--- Instructions to follow ---
Looking at the entries, how many lines hold the word "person"? State the number by itself.

--- Input records ---

○ ○ ○

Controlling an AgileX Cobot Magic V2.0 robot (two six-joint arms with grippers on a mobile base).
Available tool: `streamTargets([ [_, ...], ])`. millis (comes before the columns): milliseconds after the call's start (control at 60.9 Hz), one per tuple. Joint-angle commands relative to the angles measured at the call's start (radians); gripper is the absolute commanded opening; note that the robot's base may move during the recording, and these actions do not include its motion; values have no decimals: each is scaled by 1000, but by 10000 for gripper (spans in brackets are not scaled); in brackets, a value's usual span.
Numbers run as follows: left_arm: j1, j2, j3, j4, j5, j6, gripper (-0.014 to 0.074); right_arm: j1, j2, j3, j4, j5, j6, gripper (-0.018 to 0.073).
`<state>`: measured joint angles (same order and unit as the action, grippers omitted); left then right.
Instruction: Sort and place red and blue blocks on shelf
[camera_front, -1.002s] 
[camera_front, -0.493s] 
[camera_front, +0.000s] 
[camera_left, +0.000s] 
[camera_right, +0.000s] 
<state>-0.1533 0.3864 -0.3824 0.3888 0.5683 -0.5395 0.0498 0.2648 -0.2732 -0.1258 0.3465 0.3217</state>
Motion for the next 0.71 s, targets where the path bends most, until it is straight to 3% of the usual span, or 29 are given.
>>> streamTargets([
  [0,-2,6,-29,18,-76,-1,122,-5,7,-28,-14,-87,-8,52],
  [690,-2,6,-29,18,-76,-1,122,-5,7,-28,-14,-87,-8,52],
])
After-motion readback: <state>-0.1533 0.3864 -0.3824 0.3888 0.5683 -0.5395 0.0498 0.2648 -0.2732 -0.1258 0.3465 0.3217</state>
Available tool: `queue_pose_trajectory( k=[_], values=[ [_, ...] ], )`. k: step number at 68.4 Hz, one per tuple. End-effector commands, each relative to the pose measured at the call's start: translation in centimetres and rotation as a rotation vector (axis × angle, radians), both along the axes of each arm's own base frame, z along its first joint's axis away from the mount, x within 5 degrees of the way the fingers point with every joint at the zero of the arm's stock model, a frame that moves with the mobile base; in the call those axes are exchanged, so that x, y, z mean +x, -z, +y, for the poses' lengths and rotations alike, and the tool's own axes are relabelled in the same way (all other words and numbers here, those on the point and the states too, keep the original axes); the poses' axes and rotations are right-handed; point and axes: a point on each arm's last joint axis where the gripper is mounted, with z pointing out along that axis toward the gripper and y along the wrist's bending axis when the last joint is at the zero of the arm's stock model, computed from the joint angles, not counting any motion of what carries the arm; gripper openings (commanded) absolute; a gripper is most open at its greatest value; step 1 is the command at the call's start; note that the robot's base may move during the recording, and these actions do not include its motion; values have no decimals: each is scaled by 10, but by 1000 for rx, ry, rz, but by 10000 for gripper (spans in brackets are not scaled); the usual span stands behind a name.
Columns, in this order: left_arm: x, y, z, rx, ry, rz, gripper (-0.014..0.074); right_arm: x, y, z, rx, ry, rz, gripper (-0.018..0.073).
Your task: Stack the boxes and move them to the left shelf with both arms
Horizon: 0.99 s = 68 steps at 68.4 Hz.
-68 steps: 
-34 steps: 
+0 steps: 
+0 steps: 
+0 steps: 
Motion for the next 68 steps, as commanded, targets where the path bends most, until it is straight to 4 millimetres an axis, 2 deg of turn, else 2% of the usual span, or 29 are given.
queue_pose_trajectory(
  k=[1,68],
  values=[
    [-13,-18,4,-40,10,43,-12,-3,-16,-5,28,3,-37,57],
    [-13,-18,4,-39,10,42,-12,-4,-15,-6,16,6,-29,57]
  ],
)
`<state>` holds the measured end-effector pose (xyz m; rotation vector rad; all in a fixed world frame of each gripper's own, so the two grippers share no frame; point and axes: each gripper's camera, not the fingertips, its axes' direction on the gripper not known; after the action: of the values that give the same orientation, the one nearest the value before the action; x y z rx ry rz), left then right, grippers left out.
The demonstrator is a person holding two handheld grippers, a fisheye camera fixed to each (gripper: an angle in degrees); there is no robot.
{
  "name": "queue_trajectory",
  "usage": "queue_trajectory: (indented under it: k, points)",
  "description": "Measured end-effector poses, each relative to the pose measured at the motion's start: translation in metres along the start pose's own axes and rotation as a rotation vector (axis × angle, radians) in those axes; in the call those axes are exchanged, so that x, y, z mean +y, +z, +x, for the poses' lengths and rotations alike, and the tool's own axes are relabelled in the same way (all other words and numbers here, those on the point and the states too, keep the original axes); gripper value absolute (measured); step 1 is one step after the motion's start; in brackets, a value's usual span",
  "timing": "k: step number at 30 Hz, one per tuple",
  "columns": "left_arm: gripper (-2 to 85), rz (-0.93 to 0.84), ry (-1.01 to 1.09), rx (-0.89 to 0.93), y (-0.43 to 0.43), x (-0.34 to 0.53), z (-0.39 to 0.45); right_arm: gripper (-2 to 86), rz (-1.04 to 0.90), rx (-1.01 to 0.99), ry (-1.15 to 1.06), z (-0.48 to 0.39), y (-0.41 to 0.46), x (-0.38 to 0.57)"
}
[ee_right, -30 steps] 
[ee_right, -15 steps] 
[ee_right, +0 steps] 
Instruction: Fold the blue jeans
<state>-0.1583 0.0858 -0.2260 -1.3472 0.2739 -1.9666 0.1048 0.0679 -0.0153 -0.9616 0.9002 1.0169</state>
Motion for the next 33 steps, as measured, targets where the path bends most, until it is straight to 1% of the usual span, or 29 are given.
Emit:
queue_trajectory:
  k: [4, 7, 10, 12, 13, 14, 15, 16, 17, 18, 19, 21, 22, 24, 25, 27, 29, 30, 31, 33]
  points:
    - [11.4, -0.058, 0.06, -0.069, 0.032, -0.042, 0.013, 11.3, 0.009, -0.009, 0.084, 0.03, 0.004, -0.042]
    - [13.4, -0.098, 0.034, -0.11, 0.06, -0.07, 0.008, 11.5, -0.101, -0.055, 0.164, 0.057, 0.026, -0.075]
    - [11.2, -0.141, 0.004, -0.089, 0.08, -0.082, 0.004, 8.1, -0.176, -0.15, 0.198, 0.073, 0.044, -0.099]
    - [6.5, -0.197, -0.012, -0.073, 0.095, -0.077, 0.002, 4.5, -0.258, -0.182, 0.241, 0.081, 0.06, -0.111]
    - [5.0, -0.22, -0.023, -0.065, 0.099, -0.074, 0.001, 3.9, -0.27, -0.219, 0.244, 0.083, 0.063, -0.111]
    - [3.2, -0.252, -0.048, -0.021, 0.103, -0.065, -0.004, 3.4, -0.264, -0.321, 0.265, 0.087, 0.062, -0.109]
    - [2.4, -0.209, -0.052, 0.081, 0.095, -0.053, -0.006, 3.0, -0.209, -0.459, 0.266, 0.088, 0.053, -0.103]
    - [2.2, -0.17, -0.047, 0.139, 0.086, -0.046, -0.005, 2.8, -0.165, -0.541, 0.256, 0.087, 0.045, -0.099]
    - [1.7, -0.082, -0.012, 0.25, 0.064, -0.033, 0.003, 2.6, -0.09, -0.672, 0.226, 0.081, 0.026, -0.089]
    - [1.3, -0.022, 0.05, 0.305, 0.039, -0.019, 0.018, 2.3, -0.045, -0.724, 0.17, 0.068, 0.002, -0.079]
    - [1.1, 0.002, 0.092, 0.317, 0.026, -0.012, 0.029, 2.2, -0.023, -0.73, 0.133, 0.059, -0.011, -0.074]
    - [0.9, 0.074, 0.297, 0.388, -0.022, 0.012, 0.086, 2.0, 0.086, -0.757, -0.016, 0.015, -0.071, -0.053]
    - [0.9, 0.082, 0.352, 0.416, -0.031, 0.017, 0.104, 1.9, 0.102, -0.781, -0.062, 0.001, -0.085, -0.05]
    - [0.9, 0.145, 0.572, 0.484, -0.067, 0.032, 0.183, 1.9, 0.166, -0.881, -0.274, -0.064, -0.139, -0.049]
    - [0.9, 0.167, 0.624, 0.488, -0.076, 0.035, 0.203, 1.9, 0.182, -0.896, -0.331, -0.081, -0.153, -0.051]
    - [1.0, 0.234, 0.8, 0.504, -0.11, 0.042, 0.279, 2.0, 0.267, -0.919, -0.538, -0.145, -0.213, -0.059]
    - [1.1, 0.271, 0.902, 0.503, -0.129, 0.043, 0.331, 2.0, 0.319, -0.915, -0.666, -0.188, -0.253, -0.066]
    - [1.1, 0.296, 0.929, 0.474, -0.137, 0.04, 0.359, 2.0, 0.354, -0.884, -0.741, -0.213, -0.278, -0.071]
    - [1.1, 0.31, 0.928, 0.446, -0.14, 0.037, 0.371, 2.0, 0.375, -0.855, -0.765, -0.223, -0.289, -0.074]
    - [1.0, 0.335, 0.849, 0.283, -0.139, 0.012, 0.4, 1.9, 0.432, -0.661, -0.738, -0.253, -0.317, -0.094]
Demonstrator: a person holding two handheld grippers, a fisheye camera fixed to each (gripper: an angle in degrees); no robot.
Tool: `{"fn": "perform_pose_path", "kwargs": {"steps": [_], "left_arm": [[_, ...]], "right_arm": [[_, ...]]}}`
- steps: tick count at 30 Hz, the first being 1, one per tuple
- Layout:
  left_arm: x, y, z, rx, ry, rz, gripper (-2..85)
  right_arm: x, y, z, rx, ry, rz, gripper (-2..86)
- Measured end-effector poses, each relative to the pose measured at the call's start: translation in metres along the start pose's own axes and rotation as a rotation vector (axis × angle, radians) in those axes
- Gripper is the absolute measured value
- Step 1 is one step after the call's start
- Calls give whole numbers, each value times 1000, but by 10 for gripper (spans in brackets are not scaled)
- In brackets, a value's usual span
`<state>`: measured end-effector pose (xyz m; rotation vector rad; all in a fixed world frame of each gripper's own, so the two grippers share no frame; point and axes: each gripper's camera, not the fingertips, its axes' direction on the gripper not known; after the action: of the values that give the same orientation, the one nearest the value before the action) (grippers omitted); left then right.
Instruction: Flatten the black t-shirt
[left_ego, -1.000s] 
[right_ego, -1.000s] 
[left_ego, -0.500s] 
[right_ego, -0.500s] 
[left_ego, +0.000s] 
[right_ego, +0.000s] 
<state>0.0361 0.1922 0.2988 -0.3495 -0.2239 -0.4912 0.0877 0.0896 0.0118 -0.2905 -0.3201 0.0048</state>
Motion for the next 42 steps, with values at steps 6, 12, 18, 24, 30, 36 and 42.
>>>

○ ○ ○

--- Answer section ---
2